Colony formation was assayed on ROR2-Flag-and mock-transfected DLD1 cells. After 14 days selection, stable G418-resistant colonies were fixed, MTT-stained, and the mean number of colonies in each well was determined.

Five-week-old athymic Nude-Foxn1_nu/nu mice (Charles River) were used for tumour xenograft experiments with ROR2-Flag-and mock-transfected DLD1 cells. Twelve mice were used. Both flanks of each animal were injected subcutaneously with 2 × 10⁶ cells in 200 μl PBS; ROR2-Flag-transfected cells were injected into the right flank and empty vector cells into the left flank. Mice were weighed, and tumour width (W) and length (L) were measured every 5 days. Tumour volume was estimated according to the formula V = 0.4. L.W² (L = maximum length; W = maximum width). Mice were killed 30 days post-injection and tumours from both cell types were excised and weighed. Mean volume and tumour mass ± SEM were calculated for each group, and significant differences were assessed by a two-tailed independent-samples t-test.

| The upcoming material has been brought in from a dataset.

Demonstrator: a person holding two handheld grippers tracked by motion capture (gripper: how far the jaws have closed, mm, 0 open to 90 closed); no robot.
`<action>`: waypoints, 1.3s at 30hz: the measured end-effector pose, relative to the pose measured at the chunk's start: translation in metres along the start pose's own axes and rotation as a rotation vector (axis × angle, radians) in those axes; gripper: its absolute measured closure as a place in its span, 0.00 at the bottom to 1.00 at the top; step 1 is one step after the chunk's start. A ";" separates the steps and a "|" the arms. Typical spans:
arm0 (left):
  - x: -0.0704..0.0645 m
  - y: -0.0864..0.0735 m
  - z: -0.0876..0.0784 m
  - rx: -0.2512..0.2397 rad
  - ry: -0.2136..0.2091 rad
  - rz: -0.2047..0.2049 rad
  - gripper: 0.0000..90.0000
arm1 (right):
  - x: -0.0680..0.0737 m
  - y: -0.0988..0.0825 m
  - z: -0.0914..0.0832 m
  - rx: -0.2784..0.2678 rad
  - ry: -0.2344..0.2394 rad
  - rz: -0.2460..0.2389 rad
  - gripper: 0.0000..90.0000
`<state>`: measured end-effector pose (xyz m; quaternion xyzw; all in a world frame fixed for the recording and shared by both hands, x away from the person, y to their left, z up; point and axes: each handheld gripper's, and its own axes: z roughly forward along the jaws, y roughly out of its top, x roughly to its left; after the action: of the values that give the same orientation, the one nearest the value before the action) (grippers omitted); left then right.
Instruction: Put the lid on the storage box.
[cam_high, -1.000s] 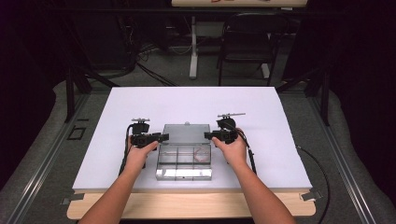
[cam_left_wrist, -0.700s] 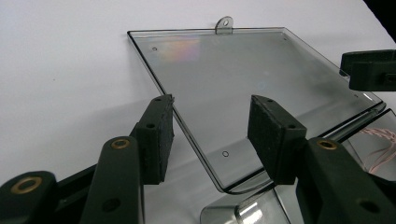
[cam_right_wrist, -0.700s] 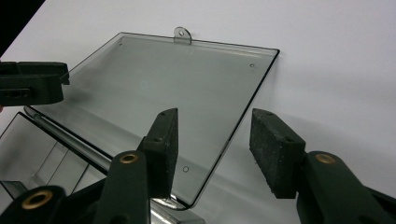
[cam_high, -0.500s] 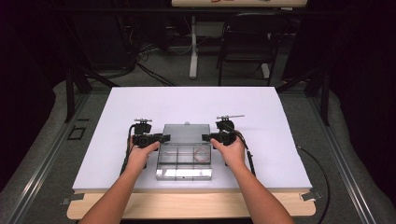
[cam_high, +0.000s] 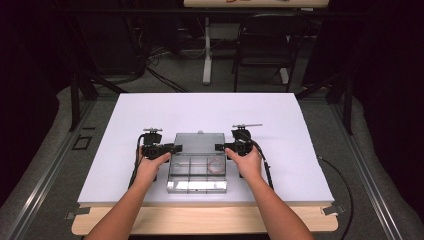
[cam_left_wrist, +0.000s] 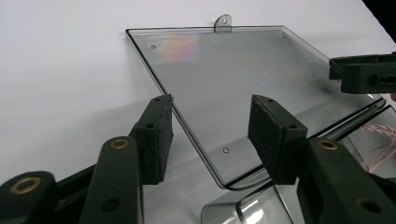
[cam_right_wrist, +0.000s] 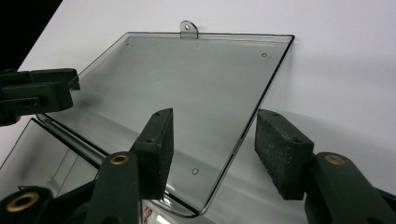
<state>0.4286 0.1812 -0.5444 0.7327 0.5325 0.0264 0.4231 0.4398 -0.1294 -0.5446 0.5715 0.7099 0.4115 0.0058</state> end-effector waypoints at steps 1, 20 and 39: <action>0.000 0.000 0.000 0.000 0.000 0.001 0.56 | -0.001 0.000 0.000 0.001 0.003 0.004 0.52; 0.000 -0.001 -0.001 -0.004 -0.001 0.008 0.56 | -0.008 0.000 0.005 0.016 0.067 0.082 0.51; -0.001 -0.001 0.000 -0.007 0.006 0.015 0.56 | -0.009 0.000 0.005 0.015 0.085 0.074 0.52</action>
<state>0.4273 0.1809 -0.5447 0.7349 0.5283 0.0337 0.4239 0.4458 -0.1340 -0.5522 0.5795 0.6910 0.4298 -0.0439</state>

Subconfluent cultures were transfected in triplicate using JetPEI (PolyPlus Transfection, Illkirch, France) following manufacturer's protocols. pTOPFLASH, and pFOPFLASH reporter plasmids have been described [25]. A Renilla luciferase plasmid (pRL-TK) was used in all experiments as an internal control. Firefly and Renilla luciferase activities were measured separately using the Dual Luciferase reagent kit (Promega, Madison, WI) and a GloMax 96 microplate luminometer (Promega).

ROR2-Flag-and mock-transfected DLD1 cells were methanol-fixed and stained using mouse anti-β-catenin (Becton Dickinson) and goat anti-α-lamin B (Santa Cruz), followed by Alexa448 donkey anti-goat IgG or Alexa594 donkey anti-mouse IgG (Molecular Probes).